> _Given information_:
== Segment start ==

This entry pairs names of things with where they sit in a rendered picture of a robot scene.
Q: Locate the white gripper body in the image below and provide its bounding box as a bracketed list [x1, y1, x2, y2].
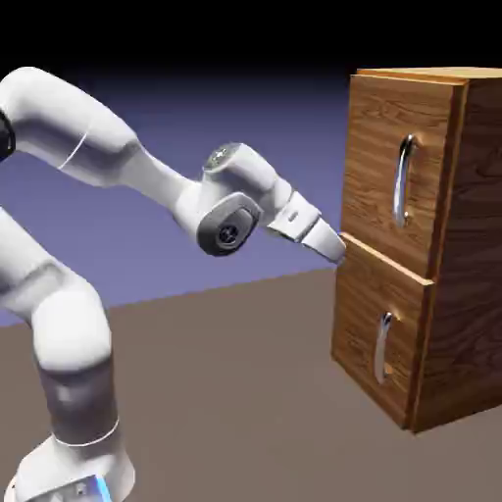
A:
[300, 218, 347, 264]

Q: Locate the large wooden cabinet door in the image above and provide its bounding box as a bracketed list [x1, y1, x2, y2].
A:
[339, 73, 470, 279]

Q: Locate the small wooden cabinet door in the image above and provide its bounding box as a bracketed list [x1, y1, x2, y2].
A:
[329, 231, 435, 431]

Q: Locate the wooden cabinet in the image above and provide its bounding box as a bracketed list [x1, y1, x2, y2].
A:
[329, 67, 502, 434]

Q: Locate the long curved silver handle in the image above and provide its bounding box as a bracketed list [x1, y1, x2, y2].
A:
[392, 133, 418, 229]

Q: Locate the short curved silver handle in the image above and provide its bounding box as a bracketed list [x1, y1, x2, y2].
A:
[373, 311, 394, 385]

== Segment end ==

> _Exercise objective_:
Retype all of the listing above exactly, but keep its pictures out.

> _Solution to the exercise_:
This entry pairs names of things with where they sit in a rendered picture of a robot scene.
Q: Locate the white gripper body in the image below and provide its bounding box as a bracketed list [x1, y1, x2, y2].
A:
[300, 218, 347, 264]

Q: Locate the large wooden cabinet door in the image above and provide its bounding box as a bracketed list [x1, y1, x2, y2].
A:
[339, 73, 470, 279]

Q: Locate the small wooden cabinet door in the image above and provide its bounding box as a bracketed list [x1, y1, x2, y2].
A:
[329, 231, 435, 431]

Q: Locate the wooden cabinet in the image above and provide its bounding box as a bracketed list [x1, y1, x2, y2].
A:
[329, 67, 502, 434]

Q: Locate the long curved silver handle in the image above and provide its bounding box as a bracketed list [x1, y1, x2, y2].
A:
[392, 133, 418, 229]

Q: Locate the short curved silver handle in the image above and provide its bounding box as a bracketed list [x1, y1, x2, y2].
A:
[373, 311, 394, 385]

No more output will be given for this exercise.